Using the listing below, retype exactly the lines starting at the one with "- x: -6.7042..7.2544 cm" and ending at the one with "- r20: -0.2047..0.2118", and include both.

_THE DATA_
/---
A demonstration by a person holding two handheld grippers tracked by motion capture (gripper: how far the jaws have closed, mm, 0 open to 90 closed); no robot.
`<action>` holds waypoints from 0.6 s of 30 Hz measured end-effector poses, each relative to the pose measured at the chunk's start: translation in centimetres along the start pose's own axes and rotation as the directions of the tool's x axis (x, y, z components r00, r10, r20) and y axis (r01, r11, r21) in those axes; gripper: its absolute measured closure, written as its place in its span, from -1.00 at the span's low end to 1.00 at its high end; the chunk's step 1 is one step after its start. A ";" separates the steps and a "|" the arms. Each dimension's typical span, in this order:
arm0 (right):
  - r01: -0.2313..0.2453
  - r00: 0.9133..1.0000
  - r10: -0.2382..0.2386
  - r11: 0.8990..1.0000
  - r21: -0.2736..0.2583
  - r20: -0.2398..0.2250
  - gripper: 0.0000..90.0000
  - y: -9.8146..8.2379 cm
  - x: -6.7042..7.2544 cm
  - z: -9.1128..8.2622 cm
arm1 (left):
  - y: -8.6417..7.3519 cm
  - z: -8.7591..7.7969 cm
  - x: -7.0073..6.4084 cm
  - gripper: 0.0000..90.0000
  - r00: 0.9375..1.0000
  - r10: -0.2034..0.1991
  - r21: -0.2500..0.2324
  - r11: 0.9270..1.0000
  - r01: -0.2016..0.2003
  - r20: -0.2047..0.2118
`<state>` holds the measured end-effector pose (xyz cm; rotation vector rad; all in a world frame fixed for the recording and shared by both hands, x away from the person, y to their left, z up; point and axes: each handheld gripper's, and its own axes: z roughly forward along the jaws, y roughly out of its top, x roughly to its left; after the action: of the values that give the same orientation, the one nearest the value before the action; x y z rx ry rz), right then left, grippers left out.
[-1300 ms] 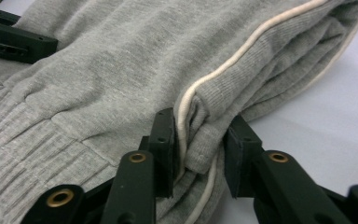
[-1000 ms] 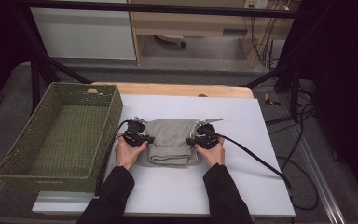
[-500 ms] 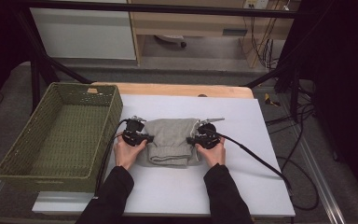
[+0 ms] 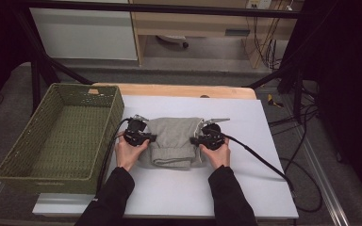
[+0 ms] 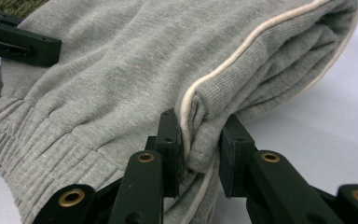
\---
_REPLY TO THE TASK_
  - x: -6.7042..7.2544 cm
  - z: -9.1128..8.2622 cm
arm1 (left):
  - y: -8.6417..7.3519 cm
  - z: -8.7591..7.7969 cm
  - x: -7.0073..6.4084 cm
  - gripper: 0.0000..90.0000
  - r00: 0.9375..1.0000
  - r10: -0.2034..0.1991
  - r21: -0.2500..0.2324
  - r11: 0.9270..1.0000
  - r01: -0.2016..0.2003
  - r20: -0.2047..0.2118

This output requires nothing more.